Deve anche essere un fatto culturale, attraverso un’azione incisiva promossa da associazioni di liberi cittadini. Così può essere mantenuto alto il livello di attenzione da parte delle Istituzioni sollecitando nel contempo l’opinione pubblica a discutere e confrontarsi dinanzi alla recrudescenza di fatti delittuosi che purtroppo continuano a consumarsi.
Serve una convinta ribellione delle coscienze dell’intera società civile che stia - con orgoglio, coraggio e senza rassegnazione alcuna - al fianco di amministratori, imprenditori, commercianti, professionisti e semplici cittadini, tutti indistintamente purtroppo nel mirino della malavita.
Di fronte ad atti vigliacchi e criminali, tutte le istituzioni ed il mondo politico, ogni cittadino e tutte le categorie produttive devono assumere un corale, unanime atteggiamento di fermezza e di sostegno a quanti – forze dell’ordine, magistratura, associazioni, amministratori – lavorano affinché la società civile non rimanga schiacciata dall’arroganza della criminalità organizzata.
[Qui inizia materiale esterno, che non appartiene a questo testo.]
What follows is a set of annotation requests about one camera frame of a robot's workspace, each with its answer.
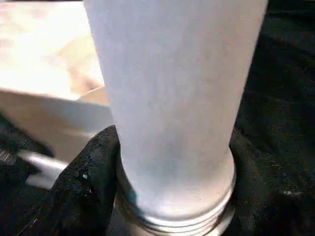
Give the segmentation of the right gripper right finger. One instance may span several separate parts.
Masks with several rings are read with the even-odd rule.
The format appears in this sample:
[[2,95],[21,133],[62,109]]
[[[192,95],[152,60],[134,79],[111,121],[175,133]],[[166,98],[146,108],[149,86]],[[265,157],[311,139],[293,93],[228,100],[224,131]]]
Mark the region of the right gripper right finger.
[[313,236],[315,182],[294,158],[261,151],[233,135],[237,179],[230,236]]

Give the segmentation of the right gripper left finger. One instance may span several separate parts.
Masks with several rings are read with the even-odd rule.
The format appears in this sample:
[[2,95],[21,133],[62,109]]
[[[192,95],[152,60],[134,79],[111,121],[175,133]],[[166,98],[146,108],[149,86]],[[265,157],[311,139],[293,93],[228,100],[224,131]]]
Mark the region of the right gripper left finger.
[[116,194],[119,153],[115,126],[95,135],[59,175],[22,235],[105,235]]

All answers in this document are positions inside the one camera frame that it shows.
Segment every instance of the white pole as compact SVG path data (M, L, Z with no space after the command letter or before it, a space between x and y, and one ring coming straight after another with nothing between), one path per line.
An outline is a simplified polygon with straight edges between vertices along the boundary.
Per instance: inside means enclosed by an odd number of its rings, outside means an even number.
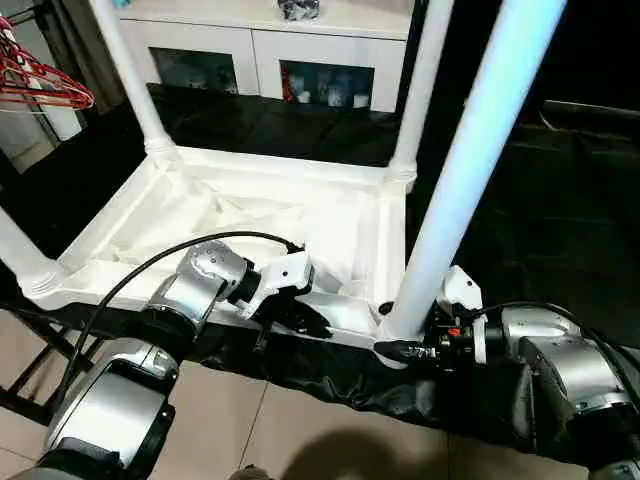
M174 147L120 30L112 0L91 0L104 40L144 133L147 153Z
M398 141L389 162L399 178L412 179L417 172L416 157L454 3L455 0L430 0L427 7Z
M0 208L0 261L15 274L27 298L35 298L60 285L60 265L47 258Z
M504 0L424 217L392 312L388 338L419 337L566 0Z

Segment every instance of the black cable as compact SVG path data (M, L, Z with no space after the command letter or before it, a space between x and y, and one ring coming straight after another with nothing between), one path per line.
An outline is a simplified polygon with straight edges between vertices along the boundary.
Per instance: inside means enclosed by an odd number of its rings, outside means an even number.
M622 358L624 358L639 374L640 374L640 360L638 360L631 352L625 349L622 345L614 342L611 338L604 333L594 330L591 327L588 327L583 322L578 320L575 314L567 310L566 308L560 307L553 303L549 302L540 302L540 301L515 301L515 302L505 302L498 303L496 305L491 305L489 307L478 308L475 310L470 310L468 314L464 314L463 317L466 319L474 319L481 317L489 312L493 312L496 310L503 310L505 308L541 308L544 310L549 310L550 312L557 313L558 315L563 316L567 320L575 323L580 330L582 330L585 337L590 338L595 342L598 346L602 355L604 355L605 359L609 362L611 366L616 370L616 374L622 383L629 399L635 406L636 410L640 412L640 394L636 390L633 382L627 375L627 372L624 370L624 367L620 363L620 360L612 353L618 353Z
M89 333L91 331L91 327L93 327L93 325L96 323L98 317L100 317L100 315L102 315L102 313L106 310L107 305L109 304L109 302L111 302L111 300L113 300L113 298L120 292L120 290L122 290L131 280L133 280L135 277L140 275L147 268L152 266L154 263L162 260L163 258L168 257L169 255L172 255L172 254L174 254L174 253L176 253L176 252L178 252L180 250L183 250L185 248L193 247L194 245L198 245L200 243L208 242L208 241L211 241L211 240L220 240L222 238L232 238L232 237L264 238L266 240L271 240L273 242L281 243L282 245L284 245L287 248L287 252L288 253L295 253L295 252L299 252L299 251L302 250L302 248L298 247L295 243L290 242L288 240L285 240L284 238L278 237L276 235L271 235L271 234L262 233L262 232L252 232L252 231L246 231L245 230L245 231L237 231L237 232L222 232L222 233L212 233L210 235L204 235L202 237L194 238L192 240L188 240L186 242L180 243L180 244L175 245L175 246L173 246L171 248L163 250L162 252L158 253L157 255L154 255L149 260L145 261L140 266L138 266L135 269L133 269L131 271L131 273L129 273L127 276L125 276L122 280L120 280L120 282L118 282L116 284L116 286L113 287L109 291L109 293L107 293L104 296L104 298L98 304L98 306L96 307L96 309L93 312L93 314L91 315L91 317L89 317L89 320L87 321L87 323L84 325L84 328L82 329L82 333L78 337L78 341L76 342L76 344L74 346L74 349L73 349L73 354L71 355L71 358L69 359L69 362L67 363L67 368L65 369L64 375L62 376L62 380L60 381L60 385L58 387L58 394L57 394L57 397L56 397L56 401L53 404L53 411L55 412L55 411L58 410L58 408L62 404L62 401L64 400L64 397L65 397L65 395L67 393L67 390L69 389L69 387L71 385L71 382L73 381L73 374L74 374L74 371L75 371L74 367L75 367L76 362L78 361L78 357L82 353L82 349L84 348L84 344L87 341L87 337L89 336Z

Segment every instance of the tiled floor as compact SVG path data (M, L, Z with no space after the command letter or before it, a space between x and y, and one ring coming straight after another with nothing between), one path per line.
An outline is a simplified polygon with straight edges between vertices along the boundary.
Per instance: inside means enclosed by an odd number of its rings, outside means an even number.
M0 384L7 387L43 343L0 311ZM63 362L27 393L46 398ZM177 409L153 479L226 480L262 466L281 480L580 480L586 470L474 440L357 413L238 375L183 367ZM0 409L0 480L37 459L45 429Z

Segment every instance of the white cabinet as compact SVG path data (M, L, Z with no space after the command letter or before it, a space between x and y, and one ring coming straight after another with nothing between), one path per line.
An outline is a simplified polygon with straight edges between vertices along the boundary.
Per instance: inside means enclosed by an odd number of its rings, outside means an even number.
M258 95L251 31L121 20L143 79Z
M412 5L323 0L286 22L276 0L134 0L120 18L147 82L392 112Z

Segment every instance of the metal bar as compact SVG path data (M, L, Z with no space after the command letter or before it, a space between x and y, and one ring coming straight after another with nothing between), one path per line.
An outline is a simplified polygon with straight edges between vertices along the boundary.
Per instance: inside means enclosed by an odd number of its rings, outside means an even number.
M60 330L60 335L66 335L69 331L68 328L63 328ZM42 349L42 351L33 359L33 361L29 364L27 368L20 374L20 376L13 382L13 385L9 388L8 392L10 394L18 395L22 387L24 387L29 379L33 376L33 374L42 366L44 361L51 355L53 352L53 347L51 345L47 345Z
M35 7L25 8L20 12L16 12L13 15L9 15L8 17L6 17L6 19L9 20L11 25L13 25L14 27L16 25L20 25L23 22L31 20L32 18L35 18Z
M84 357L85 358L92 358L96 352L100 349L100 347L102 346L102 344L104 343L104 340L102 338L96 338L91 345L89 345L89 348L87 348L86 352L84 353ZM71 374L71 383L73 383L73 381L76 379L76 377L78 376L78 374L80 373L80 368L78 366L78 364L76 363L76 366ZM58 387L53 391L53 393L49 396L49 398L47 398L47 401L44 402L44 409L46 411L51 411L51 415L53 415L53 404L55 403L55 401L58 398L58 391L60 390L60 386L58 385Z
M2 387L0 387L0 407L11 410L45 427L49 425L52 418L51 413L45 407L9 393Z
M44 112L40 105L27 105L29 107L29 110L31 110L32 112ZM40 125L40 128L42 128L44 134L47 136L49 142L51 142L51 145L54 148L60 145L62 143L62 140L60 139L60 135L58 135L56 130L53 128L53 124L51 123L49 115L34 115L34 117L38 121L38 124Z
M62 354L67 360L73 355L73 345L64 338L59 332L55 331L48 323L36 321L34 318L29 319L25 315L16 315L16 318L29 327L42 340L51 345L58 353ZM82 370L89 370L93 367L93 363L84 355L78 357L78 366Z

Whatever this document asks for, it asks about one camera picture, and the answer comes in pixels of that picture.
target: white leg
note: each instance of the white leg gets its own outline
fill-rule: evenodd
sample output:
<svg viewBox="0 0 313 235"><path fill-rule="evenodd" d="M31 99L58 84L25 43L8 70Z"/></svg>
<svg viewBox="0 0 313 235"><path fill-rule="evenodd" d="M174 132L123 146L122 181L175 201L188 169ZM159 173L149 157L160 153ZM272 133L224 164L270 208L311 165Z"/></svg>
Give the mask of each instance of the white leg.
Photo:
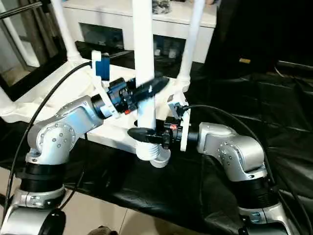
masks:
<svg viewBox="0 0 313 235"><path fill-rule="evenodd" d="M186 92L189 89L190 85L190 70L204 6L205 0L195 0L192 18L189 26L189 33L182 55L180 71L177 76L177 85L182 86L183 92Z"/></svg>

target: black tablecloth
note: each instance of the black tablecloth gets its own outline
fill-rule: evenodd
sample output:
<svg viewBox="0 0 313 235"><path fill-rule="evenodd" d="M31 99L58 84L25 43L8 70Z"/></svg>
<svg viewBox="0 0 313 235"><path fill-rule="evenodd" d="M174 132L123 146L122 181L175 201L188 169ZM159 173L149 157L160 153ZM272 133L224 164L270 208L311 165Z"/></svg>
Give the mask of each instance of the black tablecloth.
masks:
<svg viewBox="0 0 313 235"><path fill-rule="evenodd" d="M287 177L310 215L313 213L313 83L298 78L252 74L236 79L213 79L192 72L187 93L190 104L207 103L235 114L260 137L274 172ZM240 126L219 120L240 134ZM195 109L192 123L214 122L208 110ZM0 166L9 168L26 128L23 122L0 124ZM28 151L24 143L18 167ZM65 183L72 188L86 155L79 140L70 153ZM79 191L211 235L236 234L242 226L236 201L221 167L189 147L172 151L165 168L157 169L136 155L88 143L89 165ZM302 217L285 186L279 186L296 217Z"/></svg>

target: robotic arm
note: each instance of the robotic arm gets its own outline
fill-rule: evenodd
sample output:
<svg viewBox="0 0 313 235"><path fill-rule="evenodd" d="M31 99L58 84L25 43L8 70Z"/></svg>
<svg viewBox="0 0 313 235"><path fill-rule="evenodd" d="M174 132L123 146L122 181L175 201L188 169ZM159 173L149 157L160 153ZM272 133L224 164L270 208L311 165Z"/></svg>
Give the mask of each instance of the robotic arm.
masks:
<svg viewBox="0 0 313 235"><path fill-rule="evenodd" d="M185 98L171 96L168 104L174 118L168 117L163 125L159 121L156 130L132 128L128 134L138 141L162 144L163 148L186 139L197 143L199 153L215 158L232 183L239 216L245 224L239 235L294 235L277 194L270 188L262 146L225 125L202 122L198 131L188 130L190 113L182 108L188 105Z"/></svg>
<svg viewBox="0 0 313 235"><path fill-rule="evenodd" d="M136 88L135 79L125 82L119 78L101 96L79 98L35 124L28 133L30 151L25 167L17 173L22 182L0 235L61 235L66 216L58 206L65 195L65 164L77 140L102 125L104 119L116 116L116 112L128 114L135 110L138 102L160 92L168 81L156 77Z"/></svg>

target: tiled floor
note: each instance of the tiled floor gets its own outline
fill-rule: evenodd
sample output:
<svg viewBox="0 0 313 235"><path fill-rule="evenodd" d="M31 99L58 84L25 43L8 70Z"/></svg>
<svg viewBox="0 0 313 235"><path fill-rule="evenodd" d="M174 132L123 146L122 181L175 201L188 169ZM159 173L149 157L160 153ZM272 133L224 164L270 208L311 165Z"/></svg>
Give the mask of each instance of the tiled floor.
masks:
<svg viewBox="0 0 313 235"><path fill-rule="evenodd" d="M0 167L0 193L5 194L9 171ZM15 179L13 188L20 183ZM200 235L161 219L119 207L81 193L75 193L64 209L67 224L64 235L87 235L99 226L107 226L119 235Z"/></svg>

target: blue clip
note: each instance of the blue clip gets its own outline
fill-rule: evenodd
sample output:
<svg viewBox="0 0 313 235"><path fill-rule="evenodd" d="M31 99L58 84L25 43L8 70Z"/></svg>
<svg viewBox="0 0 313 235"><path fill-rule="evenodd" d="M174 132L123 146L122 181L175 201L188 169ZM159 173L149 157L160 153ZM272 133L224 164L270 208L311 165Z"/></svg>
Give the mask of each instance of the blue clip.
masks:
<svg viewBox="0 0 313 235"><path fill-rule="evenodd" d="M102 55L101 61L96 61L96 76L100 76L102 81L110 81L110 58Z"/></svg>

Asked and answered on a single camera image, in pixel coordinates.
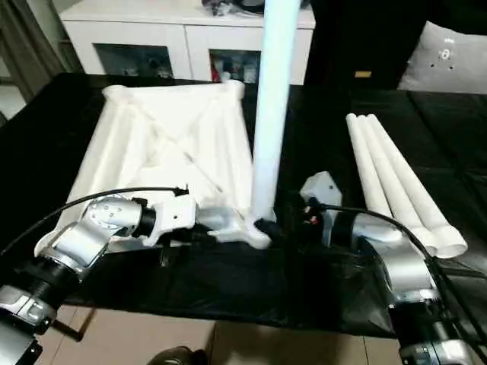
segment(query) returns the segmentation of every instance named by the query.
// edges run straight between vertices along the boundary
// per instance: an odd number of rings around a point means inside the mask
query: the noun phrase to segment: white pvc tube
[[[431,255],[435,255],[438,249],[436,237],[422,225],[416,210],[406,194],[406,190],[401,185],[399,178],[390,165],[368,118],[359,116],[358,125],[364,134],[368,150],[374,162],[377,175],[379,176],[380,184],[386,193],[393,216],[418,237]]]
[[[252,215],[273,218],[301,0],[266,0],[253,145]]]
[[[391,217],[389,204],[380,185],[379,176],[375,170],[374,162],[368,151],[367,142],[361,132],[359,121],[355,114],[346,116],[349,127],[350,140],[352,142],[358,175],[364,192],[365,204],[371,211]]]
[[[464,253],[468,245],[460,232],[448,223],[376,116],[371,114],[368,119],[422,223],[437,237],[439,246],[436,256],[449,259]]]

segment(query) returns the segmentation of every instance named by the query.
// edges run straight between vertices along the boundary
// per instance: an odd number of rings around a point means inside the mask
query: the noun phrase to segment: black cylinder
[[[147,236],[149,237],[154,229],[156,214],[154,209],[142,207],[140,214],[140,221],[137,229],[132,233],[133,237]]]
[[[69,267],[40,256],[16,270],[14,286],[58,309],[78,289],[79,278]]]
[[[440,300],[399,303],[389,309],[389,314],[402,348],[458,338]]]

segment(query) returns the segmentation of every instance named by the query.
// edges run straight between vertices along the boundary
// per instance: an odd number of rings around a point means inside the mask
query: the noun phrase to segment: curtain
[[[0,0],[0,54],[27,102],[64,71],[27,0]]]

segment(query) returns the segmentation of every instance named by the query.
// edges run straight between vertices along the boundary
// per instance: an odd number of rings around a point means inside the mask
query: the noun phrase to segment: gray pillow
[[[427,22],[408,64],[401,90],[487,94],[487,36]]]

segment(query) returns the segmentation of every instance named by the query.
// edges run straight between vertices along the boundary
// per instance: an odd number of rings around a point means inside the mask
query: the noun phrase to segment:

Il Mezzogiorno deve recuperare fiducia, invertire il rischio di affievolimento dei principi di legalità che si manifesta nei rapporti interpersonali ma anche con le istituzioni e che, nella sua perversa degenerazione, provoca poi atti delinquenziali, siano essi intimidatori, prevaricatori o di qualsivoglia natura.
Qui c’è bisogno della comprovata serietà delle forze dell’ordine che, pur con carenze di personale e mezzi, operano in trincea quotidianamente. C’è bisogno di una magistratura sempre attenta, pur muovendosi in un contesto non certo favorevole. C’è soprattutto bisogno di amministratori coraggiosi che sacrificano il proprio lavoro e le proprie aspirazioni personali per mettersi al servizio della gente sfidando quella cultura connivente e superficiale che in passato ha creato e mantenuto le condizioni di sottosviluppo del Meridione.

C’è bisogno di far sentire forte la presenza e l’attenzione dello Stato.
Tutte le forze politiche, senza distinzione devono individuare una linea comune capace di dare un segnale preciso all’opinione pubblica, perché sia forte e deciso il rifiuto di qualunque forma di violenza.